Lines with the word "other" are the answer; copy each of them from the data below.
──────── Extracted data ────────
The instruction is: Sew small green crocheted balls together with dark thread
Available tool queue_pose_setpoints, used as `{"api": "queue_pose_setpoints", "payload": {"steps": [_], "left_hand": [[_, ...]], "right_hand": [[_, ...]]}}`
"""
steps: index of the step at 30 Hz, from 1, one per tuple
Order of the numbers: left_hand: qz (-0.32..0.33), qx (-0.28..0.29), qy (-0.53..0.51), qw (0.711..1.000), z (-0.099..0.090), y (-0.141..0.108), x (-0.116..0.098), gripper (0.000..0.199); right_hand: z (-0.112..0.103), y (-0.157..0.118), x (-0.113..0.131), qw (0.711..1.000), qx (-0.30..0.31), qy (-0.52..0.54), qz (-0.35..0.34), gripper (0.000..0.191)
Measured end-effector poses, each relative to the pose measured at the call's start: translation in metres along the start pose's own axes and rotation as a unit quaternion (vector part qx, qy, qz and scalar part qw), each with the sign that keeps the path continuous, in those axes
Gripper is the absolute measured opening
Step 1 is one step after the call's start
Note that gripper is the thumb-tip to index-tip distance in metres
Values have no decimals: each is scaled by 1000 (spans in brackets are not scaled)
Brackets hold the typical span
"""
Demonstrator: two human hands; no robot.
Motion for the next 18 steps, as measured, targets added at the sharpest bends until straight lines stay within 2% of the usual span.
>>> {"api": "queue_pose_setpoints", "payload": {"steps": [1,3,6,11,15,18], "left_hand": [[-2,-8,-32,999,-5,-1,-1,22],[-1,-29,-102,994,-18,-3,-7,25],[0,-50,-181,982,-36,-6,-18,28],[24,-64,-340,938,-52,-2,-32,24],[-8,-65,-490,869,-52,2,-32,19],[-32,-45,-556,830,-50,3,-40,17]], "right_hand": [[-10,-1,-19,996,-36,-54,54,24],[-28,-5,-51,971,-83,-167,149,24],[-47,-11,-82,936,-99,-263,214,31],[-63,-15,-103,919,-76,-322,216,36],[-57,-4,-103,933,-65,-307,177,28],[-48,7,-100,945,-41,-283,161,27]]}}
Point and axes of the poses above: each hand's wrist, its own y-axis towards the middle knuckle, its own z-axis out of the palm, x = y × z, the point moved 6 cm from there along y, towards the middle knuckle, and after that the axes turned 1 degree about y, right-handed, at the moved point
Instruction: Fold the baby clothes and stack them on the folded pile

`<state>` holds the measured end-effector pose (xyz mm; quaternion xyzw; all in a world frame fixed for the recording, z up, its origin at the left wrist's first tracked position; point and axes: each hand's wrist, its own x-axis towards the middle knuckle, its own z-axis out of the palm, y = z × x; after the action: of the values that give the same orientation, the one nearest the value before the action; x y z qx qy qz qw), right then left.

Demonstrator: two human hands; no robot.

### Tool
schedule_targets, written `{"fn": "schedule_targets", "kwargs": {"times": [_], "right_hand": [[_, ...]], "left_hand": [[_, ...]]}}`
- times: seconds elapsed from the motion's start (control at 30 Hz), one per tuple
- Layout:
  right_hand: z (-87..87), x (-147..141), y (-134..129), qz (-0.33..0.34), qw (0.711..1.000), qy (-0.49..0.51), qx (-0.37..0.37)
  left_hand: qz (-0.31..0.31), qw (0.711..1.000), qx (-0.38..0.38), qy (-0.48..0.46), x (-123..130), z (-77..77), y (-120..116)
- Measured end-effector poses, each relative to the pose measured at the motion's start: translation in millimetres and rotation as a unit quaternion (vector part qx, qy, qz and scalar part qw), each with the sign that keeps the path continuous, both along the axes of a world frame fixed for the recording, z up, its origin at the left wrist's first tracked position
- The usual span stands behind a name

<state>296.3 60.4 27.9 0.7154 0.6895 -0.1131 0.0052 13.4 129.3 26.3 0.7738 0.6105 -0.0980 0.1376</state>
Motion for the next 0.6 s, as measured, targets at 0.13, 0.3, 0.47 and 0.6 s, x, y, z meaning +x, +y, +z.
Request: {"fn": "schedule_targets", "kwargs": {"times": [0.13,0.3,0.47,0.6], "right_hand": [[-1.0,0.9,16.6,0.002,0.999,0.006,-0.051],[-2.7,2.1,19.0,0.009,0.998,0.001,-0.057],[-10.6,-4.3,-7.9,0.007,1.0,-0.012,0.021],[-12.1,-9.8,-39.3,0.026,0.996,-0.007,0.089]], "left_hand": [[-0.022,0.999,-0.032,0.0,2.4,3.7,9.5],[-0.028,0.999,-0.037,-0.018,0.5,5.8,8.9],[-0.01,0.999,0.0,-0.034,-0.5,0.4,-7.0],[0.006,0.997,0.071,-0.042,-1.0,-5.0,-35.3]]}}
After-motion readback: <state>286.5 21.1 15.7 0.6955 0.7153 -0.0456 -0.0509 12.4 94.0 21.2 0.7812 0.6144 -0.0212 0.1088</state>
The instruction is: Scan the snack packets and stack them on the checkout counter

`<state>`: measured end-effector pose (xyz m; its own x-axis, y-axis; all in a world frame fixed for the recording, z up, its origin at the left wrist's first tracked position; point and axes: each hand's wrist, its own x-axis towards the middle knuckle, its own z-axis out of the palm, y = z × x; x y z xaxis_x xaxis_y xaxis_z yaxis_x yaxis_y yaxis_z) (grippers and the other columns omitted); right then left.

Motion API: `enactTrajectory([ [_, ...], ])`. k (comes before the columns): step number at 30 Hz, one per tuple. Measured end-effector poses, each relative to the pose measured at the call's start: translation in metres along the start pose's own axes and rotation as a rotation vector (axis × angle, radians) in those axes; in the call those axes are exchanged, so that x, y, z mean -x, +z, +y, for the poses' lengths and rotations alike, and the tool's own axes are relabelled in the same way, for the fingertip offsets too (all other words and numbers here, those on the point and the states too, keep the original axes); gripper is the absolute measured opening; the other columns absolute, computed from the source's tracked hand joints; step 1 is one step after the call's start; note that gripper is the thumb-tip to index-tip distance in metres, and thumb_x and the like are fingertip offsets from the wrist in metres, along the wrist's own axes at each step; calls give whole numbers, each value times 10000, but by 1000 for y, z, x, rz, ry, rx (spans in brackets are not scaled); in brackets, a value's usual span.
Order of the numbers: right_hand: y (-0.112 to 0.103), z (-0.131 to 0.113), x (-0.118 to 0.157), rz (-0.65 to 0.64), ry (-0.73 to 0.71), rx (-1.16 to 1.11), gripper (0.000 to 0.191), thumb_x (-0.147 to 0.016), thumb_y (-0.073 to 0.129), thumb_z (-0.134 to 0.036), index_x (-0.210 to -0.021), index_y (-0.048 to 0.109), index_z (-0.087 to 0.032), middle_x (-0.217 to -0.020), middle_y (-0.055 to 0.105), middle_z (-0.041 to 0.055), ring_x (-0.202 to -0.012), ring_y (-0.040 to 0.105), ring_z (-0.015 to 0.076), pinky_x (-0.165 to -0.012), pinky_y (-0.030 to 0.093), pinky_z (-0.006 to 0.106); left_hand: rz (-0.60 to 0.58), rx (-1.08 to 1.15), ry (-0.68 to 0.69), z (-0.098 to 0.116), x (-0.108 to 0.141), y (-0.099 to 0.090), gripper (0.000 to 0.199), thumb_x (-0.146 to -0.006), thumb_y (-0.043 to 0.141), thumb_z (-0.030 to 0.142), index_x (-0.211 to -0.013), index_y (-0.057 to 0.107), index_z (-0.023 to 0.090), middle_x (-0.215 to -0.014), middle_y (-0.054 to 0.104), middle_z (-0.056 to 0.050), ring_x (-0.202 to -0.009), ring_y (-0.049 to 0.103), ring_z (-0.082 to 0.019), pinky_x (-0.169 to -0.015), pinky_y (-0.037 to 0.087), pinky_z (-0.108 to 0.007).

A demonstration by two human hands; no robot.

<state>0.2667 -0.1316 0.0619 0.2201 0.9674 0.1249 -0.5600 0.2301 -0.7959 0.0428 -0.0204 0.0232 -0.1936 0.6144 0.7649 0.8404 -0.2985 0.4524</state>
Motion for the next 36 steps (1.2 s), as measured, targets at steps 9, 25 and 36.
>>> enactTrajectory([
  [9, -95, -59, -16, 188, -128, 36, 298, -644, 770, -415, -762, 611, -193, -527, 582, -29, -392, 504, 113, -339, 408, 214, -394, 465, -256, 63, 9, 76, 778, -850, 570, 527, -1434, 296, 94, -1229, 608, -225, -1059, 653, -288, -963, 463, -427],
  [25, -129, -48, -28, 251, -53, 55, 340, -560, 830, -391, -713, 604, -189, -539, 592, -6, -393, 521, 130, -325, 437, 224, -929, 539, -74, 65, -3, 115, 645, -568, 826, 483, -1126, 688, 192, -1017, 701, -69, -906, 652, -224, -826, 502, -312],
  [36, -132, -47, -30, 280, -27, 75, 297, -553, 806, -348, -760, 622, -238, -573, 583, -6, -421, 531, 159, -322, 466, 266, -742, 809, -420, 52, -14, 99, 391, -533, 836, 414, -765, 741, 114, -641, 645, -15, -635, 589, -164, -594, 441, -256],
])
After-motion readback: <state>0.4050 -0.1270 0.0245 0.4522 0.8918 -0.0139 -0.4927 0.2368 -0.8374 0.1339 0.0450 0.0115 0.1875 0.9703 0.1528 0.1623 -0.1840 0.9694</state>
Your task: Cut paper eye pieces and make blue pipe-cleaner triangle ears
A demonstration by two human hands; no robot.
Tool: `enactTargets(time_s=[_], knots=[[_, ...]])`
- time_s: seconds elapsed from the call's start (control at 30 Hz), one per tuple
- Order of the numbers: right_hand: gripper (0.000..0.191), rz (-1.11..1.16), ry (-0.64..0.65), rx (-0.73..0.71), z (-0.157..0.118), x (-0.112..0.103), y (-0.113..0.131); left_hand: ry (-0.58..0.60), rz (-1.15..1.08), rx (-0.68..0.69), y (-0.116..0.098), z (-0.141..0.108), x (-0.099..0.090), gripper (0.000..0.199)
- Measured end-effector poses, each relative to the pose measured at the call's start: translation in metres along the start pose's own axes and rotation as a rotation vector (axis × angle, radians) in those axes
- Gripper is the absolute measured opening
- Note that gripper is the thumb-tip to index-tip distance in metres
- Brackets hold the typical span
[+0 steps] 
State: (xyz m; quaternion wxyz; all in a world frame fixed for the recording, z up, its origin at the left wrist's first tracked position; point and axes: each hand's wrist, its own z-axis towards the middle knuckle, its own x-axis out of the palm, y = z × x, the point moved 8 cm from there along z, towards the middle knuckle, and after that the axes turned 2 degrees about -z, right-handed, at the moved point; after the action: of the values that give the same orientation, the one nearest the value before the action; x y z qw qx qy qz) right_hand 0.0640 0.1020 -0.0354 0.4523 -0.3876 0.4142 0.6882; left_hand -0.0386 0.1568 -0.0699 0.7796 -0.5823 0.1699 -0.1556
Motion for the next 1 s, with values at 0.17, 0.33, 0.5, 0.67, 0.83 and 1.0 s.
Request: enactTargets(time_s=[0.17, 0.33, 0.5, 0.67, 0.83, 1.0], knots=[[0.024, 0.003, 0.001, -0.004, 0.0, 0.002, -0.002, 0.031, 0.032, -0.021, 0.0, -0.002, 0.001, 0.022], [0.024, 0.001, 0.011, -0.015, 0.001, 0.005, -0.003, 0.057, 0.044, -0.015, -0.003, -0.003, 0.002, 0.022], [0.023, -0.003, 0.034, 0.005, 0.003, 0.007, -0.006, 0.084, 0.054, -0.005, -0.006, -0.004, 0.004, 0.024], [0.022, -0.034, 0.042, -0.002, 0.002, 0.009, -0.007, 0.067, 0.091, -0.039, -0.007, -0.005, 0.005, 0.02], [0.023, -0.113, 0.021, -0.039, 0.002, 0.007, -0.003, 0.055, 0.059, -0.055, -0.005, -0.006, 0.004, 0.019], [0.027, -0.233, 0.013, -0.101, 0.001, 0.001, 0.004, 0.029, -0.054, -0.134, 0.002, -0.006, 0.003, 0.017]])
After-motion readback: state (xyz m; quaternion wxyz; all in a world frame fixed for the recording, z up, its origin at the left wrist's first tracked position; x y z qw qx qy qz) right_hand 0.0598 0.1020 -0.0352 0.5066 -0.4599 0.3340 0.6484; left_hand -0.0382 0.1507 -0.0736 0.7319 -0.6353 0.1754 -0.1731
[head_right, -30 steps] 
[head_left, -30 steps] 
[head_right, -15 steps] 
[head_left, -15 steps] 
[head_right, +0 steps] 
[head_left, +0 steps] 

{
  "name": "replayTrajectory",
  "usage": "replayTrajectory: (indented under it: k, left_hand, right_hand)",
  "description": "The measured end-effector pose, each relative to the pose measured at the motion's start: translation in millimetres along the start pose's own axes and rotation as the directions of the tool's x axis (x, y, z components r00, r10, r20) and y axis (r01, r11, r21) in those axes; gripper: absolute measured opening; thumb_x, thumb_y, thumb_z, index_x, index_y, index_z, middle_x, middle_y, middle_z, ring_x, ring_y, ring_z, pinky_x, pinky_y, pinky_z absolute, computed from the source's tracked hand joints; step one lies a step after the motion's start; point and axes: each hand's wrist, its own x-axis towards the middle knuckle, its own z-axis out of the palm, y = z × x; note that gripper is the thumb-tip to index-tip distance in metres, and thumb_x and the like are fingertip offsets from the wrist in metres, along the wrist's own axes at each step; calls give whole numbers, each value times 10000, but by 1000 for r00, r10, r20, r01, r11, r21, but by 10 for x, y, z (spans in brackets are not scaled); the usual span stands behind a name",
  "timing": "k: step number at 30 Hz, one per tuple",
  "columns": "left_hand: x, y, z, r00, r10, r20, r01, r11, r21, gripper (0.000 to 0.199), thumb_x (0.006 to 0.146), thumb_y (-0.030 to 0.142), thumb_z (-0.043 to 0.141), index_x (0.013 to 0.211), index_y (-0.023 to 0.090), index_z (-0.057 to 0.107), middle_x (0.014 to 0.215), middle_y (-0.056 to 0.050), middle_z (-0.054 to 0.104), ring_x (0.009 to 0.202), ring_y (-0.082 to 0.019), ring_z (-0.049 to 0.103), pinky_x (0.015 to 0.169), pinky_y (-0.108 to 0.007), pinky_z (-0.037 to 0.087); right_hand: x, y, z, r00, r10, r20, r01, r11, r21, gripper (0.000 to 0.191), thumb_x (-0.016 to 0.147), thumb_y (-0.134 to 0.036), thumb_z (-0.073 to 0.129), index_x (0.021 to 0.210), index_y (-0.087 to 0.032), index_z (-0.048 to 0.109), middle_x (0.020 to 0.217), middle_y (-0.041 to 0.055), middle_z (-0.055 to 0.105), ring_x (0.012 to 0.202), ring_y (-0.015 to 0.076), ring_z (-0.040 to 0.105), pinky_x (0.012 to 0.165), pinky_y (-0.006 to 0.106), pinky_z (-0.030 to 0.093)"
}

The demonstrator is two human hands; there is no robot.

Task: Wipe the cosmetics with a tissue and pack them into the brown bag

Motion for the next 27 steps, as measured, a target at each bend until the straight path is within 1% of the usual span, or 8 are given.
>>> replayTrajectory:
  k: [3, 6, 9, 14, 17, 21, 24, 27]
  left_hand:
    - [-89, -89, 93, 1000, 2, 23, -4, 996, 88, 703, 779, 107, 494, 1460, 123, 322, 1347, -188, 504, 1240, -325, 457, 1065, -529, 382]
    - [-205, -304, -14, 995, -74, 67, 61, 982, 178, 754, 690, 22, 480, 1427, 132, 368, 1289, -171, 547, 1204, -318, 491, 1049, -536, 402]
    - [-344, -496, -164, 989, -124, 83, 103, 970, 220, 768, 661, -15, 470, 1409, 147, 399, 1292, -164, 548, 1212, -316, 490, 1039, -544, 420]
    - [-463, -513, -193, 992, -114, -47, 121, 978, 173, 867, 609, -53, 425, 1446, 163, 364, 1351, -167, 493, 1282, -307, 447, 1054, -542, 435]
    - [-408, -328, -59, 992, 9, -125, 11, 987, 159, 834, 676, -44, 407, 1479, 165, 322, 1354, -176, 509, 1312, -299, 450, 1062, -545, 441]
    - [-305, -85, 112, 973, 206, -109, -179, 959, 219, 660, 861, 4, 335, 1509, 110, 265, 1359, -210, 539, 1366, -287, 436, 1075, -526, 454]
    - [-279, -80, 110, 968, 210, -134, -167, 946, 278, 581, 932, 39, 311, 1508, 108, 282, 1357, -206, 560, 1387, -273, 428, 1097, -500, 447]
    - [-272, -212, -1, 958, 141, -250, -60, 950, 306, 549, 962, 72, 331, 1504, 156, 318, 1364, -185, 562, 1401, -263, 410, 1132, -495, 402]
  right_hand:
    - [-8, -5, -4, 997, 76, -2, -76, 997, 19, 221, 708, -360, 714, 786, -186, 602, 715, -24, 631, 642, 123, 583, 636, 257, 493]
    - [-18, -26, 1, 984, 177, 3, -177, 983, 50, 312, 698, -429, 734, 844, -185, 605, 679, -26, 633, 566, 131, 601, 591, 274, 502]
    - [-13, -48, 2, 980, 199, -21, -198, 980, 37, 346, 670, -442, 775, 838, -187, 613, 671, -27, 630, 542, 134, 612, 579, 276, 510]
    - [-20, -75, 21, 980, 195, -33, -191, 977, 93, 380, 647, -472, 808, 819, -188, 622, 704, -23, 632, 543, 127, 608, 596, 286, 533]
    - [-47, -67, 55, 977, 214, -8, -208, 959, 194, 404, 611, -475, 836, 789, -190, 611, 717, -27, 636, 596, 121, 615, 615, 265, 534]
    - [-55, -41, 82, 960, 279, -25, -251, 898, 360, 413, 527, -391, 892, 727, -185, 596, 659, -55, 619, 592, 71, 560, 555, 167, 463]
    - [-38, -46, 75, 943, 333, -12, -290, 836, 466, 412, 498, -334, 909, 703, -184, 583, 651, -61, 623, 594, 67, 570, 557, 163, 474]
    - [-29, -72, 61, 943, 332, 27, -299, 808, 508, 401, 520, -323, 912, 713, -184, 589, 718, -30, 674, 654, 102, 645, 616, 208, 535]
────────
» Exercise result
`<state>`: measured end-effector pose (xyz m; its own x-axis, y-axis; all in a world frame fixed for the recording, z up, its origin at the left wrist's first tracked position; point and axes: each hand's wrist, its own x-axis towards the middle knuckle, its own z-axis out of the palm, y = z × x; x y z xaxis_x xaxis_y xaxis_z yaxis_x yaxis_y yaxis_z) (grippers and the other columns omitted); right then left.
Motion API: `enactTrajectory([ [_, ...], ])`. k (comes before the columns): step number at 30 Hz, one per tuple. Measured end-effector poses, each relative to the pose measured at the call's start: translation in metres along the start pose's own axes and rotation as a rotation vector (axis × angle, radians) in those axes; in the call those axes are exchanged, so that x, y, z mean -x, +z, +y, for the poses' lengths and rotations alike, and the tool's own axes are relabelled in the same way, for the fingertip offsets too (all other words and numbers here, those on the point and the states too, keep the original axes); gripper is the absolute measured opening; the other columns absolute, computed from the source's tracked hand joints; step 1 is one step after the call's start; note that gripper is the thumb-tip to index-tip distance in metres, and thumb_x and the like are fingertip offsets from the wrist in metres, along the wrist's own axes at each step; calls give whole numbers, each value times 10000, but by 1000 for y, z, x, rz, ry, rx (spans in brackets are not scaled); in brackets, a value's usual span.

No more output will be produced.